The YOLO object detection algorithm is faster architecture because uses one Convolutional Neural Network (CNN) to run all components in the given image in contrast with the naive sliding window approach where for each image the algorithm (DPM, R-CNN etc) needs to scan it step by step to find the region of interest, the detected objects. The R-CNN for example needs classify around 2000 regions per image which makes the algorithm very time consuming and it's not ideal for real time applications.

The figure below shows how the YOLO model creates an $S x S$ grid in the input image and then for each grid cell creates multipe bounding boxes as well as class probability map, and at the end gives the final predictions of the objects in the image.

How the bounding boxes are encoded in YOLO?

One of the most important aspects of this algorithm is the it builds and specifies the bounding boxes, and the other is the the Loss function. The algorithm uses five components to predict an output:

The centre of a bounding box $bx by$ relative to the bounds of the grid cell
The width $b_w$
The height $b_h$. The width and the height of the entire image.
The class of the object $c$
The prediction confidence $p_c$ which is the probability of the existence of an object within the bounding box.

Thus, we, optimally, want one bounding box for each object in the given image and we can be sure that only one object will be predicted for each object by taking the midpoint of the cell that is responsible for outputting that object.

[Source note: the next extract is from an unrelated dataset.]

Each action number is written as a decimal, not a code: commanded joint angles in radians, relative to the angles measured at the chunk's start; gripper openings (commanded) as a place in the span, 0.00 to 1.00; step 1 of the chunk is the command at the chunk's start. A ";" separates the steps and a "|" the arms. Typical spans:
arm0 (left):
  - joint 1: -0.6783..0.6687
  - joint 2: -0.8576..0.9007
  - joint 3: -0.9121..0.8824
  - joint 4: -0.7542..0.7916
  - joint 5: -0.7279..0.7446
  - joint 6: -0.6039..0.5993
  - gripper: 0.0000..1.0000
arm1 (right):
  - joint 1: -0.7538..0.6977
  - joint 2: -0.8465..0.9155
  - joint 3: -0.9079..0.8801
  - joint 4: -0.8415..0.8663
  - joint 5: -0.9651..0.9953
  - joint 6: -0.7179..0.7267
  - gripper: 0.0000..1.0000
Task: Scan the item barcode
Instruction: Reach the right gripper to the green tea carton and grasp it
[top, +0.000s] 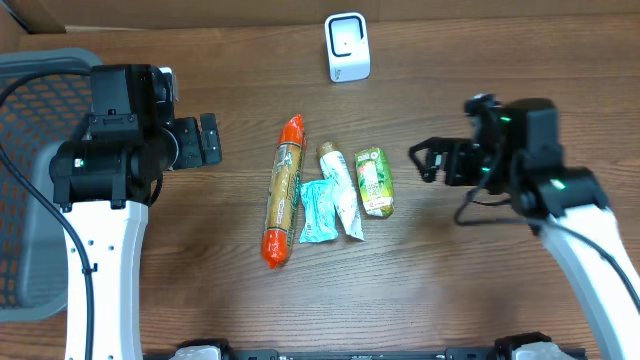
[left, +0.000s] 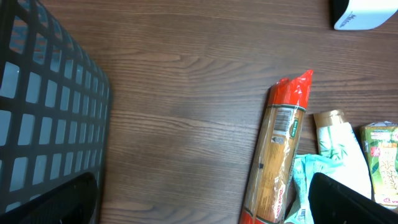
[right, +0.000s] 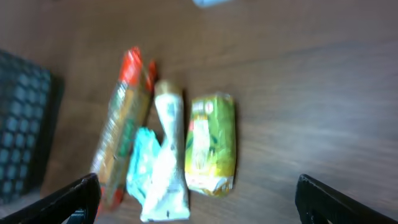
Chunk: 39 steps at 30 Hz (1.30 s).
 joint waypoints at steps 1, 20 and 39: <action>0.004 0.006 0.019 0.004 -0.009 0.026 0.99 | 0.081 0.133 0.066 -0.005 0.066 -0.023 1.00; 0.004 0.006 0.019 0.004 -0.008 0.026 1.00 | 0.207 0.555 0.175 -0.018 0.357 0.011 0.84; 0.004 0.006 0.019 0.004 -0.008 0.026 1.00 | 0.074 0.559 0.184 -0.120 0.404 -0.082 0.84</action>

So, each bounding box for each cell will have $x1, y1, x2, y2$ coordinates where in the YOLO algorithm will be $x, y, w, h$

$x$ and $y$ will be the coordinates for object midpoint in cell -> these actually will be between $0 - 1$
$w$ and $h$ will be the width and the height of that object relative to the cell -> $w$ can be greater than 1, if the object is wider than the cell, and $h$ can also be greater than 1, if the object is taller than the cell

The labels will look like the following:

$$label_{cell} = [c_1, c_2, ..., c_5, p_c, x, y, w,h]$$

where:

$c_1$ to $c_5$ will be the dataset classes
$p_c$ probability that there is an object (1 or 0)
$x, y, w,h$ are the coordinates of the bounding boxes

Predictions will look very similar, but will output two bounding boxes (will specialise to output different bounding boxes (wide vs tall).

$$pred_{cell} = [c_1, c_2, ..., c_5, p_{c_1}, x_1, y_1, w_1, h_1, p_{c_2}, x_2, y_2, w_2, h_2]$$

Note: A cell can only detect one object, this is also one of the YOLO limitations (we can have finer grid to achieve multiple detection as mentioned above.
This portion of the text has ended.